By Tim Miller, Vice President, Product Marketing, One Stop Systems
Most AI inferencing requirements are outside the datacenter at the edge where data is being sourced and inferencing queries are being generated. AI inferencing effectiveness is measured by the speed and accuracy with which answers are provided, and, in many applications, real-time response is required. To meet the objectives of many AI applications, a very large number of inferencing queries need to be serviced simultaneously. Often many different inferencing models answering different types of queries need to be coordinating in parallel.
Autonomous trucking is a prime example. To achieve AI Level 4 (no driver) in autonomous trucks, powerful AI inference hardware supporting many different inferencing engines operating and coordinating simultaneously is required. A long-haul truck in Boston with cargo destined for the west coast will spend two days autonomously operating across the country, saving its owner cost and time. When driving all day and night, it will encounter a range of variable weather and traffic conditions, as well as some unexpected events like animal crossings, accidents, construction detours or debris in the road.
The truck is outfitted with many sensors, including lidar (light detection and ranging), cameras and radars, along with a powerful and rugged AI inferencing computer server. The data captured by the sensors generates thousands of inquires a second to the on-board inference engines. The resulting query responses are synthesized to answer the questions: what is it seeing? is it normal? what is the correct response? Data continuously streams in from each independent sensor, generating a steady stream of inferencing queries.

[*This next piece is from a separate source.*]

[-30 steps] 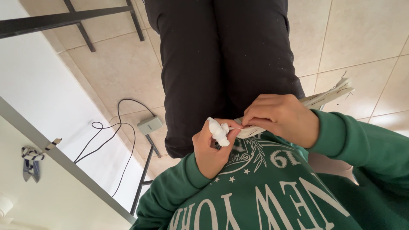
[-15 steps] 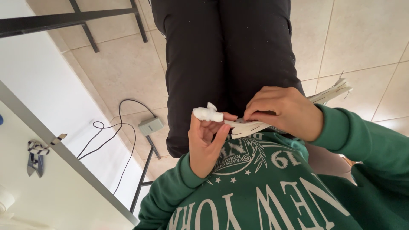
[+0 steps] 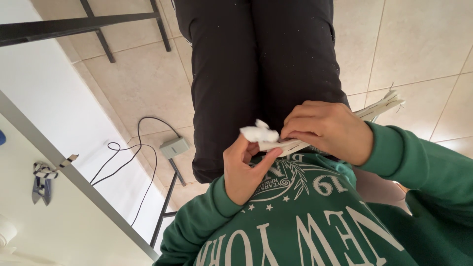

The first task that needs to be accomplished is environmental awareness, such as what is going on around the truck and how it relates to where it is located. It checks its acquired understanding with the pre-conceived view, based on GPS mapping coordinates. The next step is decision making. Based on the perceived world what actions are required? Thousand of micro decisions need to be made, such as does the truck need to turn, accelerate, or brake? Finally, the action stage is where instructions are relayed to the steering and braking systems with fine-tuned adjustments streaming in continuously. Different inference models are being taxed with different sets of inquiries. Some answers are generating new queries to different engines. And all of this is operating in real-time.
The operation of the autonomous truck is dependent, not on a single inference query but thousands, all requiring simultaneous processing. The system is made up of countless inference models, each with a different piece of the puzzle that needs to run in parallel. A powerful GPU-based compute server system is ideal for handling all of this, and doing it with low latency, but it must be capable of supporting many inference models running in parallel.
Today a single high-end GPU from NVIDIA can provide over 600 TOPS (trillion operations per second), which is the measure of performance relevant for inferencing. But it would be inefficient to utilize this entire GPU for a single inference model, which even when servicing thousands of queries per second will only consume a fraction of this performance. To optimize the utilization of the GPUs, it is essential to partition it into independent elements that can each execute its own dedicated inferencing engine. Nvidia provides MIG technology that allows a single A100 to be set up into 7 virtual GPUs each, with its own dedicated cores and memory. To fully optimize the utilization of the GPUs, further fine tuning the resources allocated to each inferencing engine is useful. In this case, utilizing software-enabled GPU partitioning capabilities, that are complementary to the NVIDIA MIG capabilities, is beneficial. For example, fractional GPU capabilities from Run:AI utilize a Kubernetes foundation to allow for dynamic software-controlled partitioning of the GPUs, with each partition able to be sized appropriately for specific inference models. Not surprisingly, the more GPU power that can be efficiently utilized, the more sophisticated the response capability.
Whereas AI training will consume entire GPUs for hours and even days, AI inferencing requires powerful GPUs partitioned effectively for real-time responsiveness. Inference engines in an IoT device can utilize a low-power embedded processor or GPU, but for long-haul autonomous trucking, efficiently utilized high-end GPUs with many inferencing engines running simultaneously is required.